Work to be completed
Return the data below exactly, minus the pictures.

........

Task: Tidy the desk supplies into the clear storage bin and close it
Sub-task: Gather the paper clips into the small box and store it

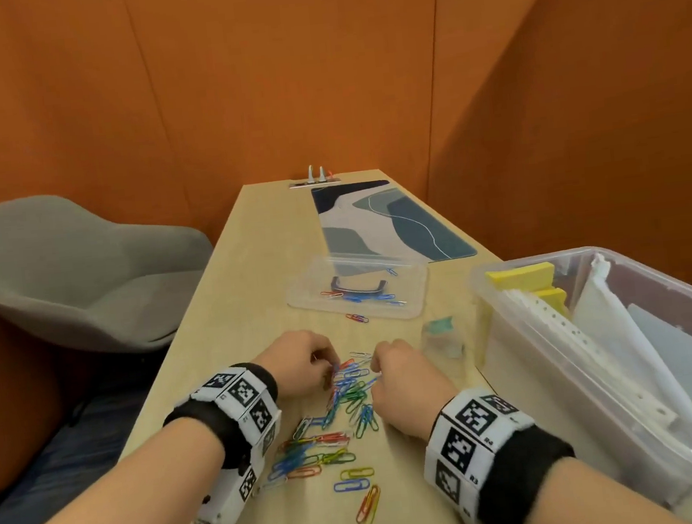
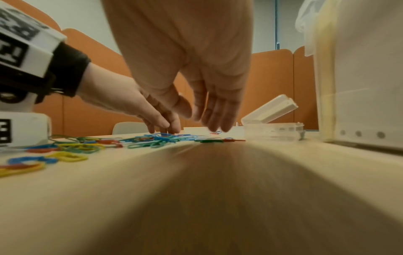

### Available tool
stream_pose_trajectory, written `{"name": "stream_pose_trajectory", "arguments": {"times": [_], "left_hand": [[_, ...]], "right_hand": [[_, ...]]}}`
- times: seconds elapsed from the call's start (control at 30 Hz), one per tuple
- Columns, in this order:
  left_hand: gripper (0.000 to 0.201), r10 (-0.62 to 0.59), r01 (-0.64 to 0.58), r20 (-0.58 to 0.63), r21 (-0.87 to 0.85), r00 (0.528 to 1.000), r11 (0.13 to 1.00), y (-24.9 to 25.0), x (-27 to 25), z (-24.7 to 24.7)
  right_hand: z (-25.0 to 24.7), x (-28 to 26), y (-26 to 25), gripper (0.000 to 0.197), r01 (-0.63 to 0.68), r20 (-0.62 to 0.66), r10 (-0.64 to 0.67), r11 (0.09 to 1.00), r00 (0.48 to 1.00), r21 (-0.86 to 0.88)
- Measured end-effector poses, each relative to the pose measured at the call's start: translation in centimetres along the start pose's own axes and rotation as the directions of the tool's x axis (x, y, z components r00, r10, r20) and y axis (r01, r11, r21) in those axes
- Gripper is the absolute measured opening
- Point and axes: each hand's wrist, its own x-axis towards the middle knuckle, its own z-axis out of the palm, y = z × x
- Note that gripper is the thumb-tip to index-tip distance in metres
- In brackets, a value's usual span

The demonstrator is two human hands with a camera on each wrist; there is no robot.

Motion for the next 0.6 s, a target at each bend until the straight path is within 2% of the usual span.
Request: {"name": "stream_pose_trajectory", "arguments": {"times": [0.07,0.13,0.2,0.33,0.47,0.53,0.6], "left_hand": [[0.026,-0.019,0.016,-0.131,-0.029,0.991,0.999,-0.5,0.4,-0.2],[0.026,-0.075,0.064,-0.258,-0.050,0.963,0.997,-1.6,1.2,-0.4],[0.035,-0.126,0.117,-0.284,-0.049,0.950,0.992,-2.7,2.3,-0.6],[0.058,-0.186,0.187,-0.207,-0.017,0.960,0.982,-5.1,5.1,-0.9],[0.059,-0.142,0.154,-0.133,0.087,0.981,0.984,-6.8,7.6,-1.3],[0.055,-0.127,0.130,-0.027,0.135,0.992,0.982,-6.8,8.4,-1.5],[0.048,-0.152,0.146,0.049,0.107,0.987,0.984,-6.3,8.5,-1.5]], "right_hand": [[-0.1,0.6,0.1,0.038,-0.011,-0.049,0.010,0.999,0.999,-0.036],[0.2,1.6,0.3,0.038,-0.040,-0.031,0.037,0.996,0.999,-0.085],[0.4,2.6,0.4,0.036,-0.071,-0.025,0.068,0.989,0.997,-0.128],[0.1,3.9,0.8,0.032,-0.158,-0.032,0.156,0.983,0.987,-0.097],[0.2,5.2,1.1,0.035,-0.171,0.006,0.172,0.981,0.985,-0.095],[0.3,5.4,1.0,0.036,-0.124,0.025,0.125,0.992,0.992,-0.035],[0.2,5.3,0.8,0.034,-0.019,0.027,0.017,0.998,1.000,0.061]]}}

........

Task solution
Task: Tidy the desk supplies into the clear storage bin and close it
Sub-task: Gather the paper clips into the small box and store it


### Available tool
stream_pose_trajectory, written `{"name": "stream_pose_trajectory", "arguments": {"times": [_], "left_hand": [[_, ...]], "right_hand": [[_, ...]]}}`
- times: seconds elapsed from the call's start (control at 30 Hz), one per tuple
- Columns, in this order:
  left_hand: gripper (0.000 to 0.201), r10 (-0.62 to 0.59), r01 (-0.64 to 0.58), r20 (-0.58 to 0.63), r21 (-0.87 to 0.85), r00 (0.528 to 1.000), r11 (0.13 to 1.00), y (-24.9 to 25.0), x (-27 to 25), z (-24.7 to 24.7)
  right_hand: z (-25.0 to 24.7), x (-28 to 26), y (-26 to 25), gripper (0.000 to 0.197), r01 (-0.63 to 0.68), r20 (-0.62 to 0.66), r10 (-0.64 to 0.67), r11 (0.09 to 1.00), r00 (0.48 to 1.00), r21 (-0.86 to 0.88)
- Measured end-effector poses, each relative to the pose measured at the call's start: translation in centimetres along the start pose's own axes and rotation as the directions of the tool's x axis (x, y, z components r00, r10, r20) and y axis (r01, r11, r21) in those axes
- Gripper is the absolute measured opening
- Point and axes: each hand's wrist, its own x-axis towards the middle knuckle, its own z-axis out of the palm, y = z × x
- Note that gripper is the thumb-tip to index-tip distance in metres
- In brackets, a value's usual span

The demonstrator is two human hands with a camera on each wrist; there is no robot.

Motion for the next 0.6 s, a target at each bend until the straight path is within 2% of the usual span.
Request: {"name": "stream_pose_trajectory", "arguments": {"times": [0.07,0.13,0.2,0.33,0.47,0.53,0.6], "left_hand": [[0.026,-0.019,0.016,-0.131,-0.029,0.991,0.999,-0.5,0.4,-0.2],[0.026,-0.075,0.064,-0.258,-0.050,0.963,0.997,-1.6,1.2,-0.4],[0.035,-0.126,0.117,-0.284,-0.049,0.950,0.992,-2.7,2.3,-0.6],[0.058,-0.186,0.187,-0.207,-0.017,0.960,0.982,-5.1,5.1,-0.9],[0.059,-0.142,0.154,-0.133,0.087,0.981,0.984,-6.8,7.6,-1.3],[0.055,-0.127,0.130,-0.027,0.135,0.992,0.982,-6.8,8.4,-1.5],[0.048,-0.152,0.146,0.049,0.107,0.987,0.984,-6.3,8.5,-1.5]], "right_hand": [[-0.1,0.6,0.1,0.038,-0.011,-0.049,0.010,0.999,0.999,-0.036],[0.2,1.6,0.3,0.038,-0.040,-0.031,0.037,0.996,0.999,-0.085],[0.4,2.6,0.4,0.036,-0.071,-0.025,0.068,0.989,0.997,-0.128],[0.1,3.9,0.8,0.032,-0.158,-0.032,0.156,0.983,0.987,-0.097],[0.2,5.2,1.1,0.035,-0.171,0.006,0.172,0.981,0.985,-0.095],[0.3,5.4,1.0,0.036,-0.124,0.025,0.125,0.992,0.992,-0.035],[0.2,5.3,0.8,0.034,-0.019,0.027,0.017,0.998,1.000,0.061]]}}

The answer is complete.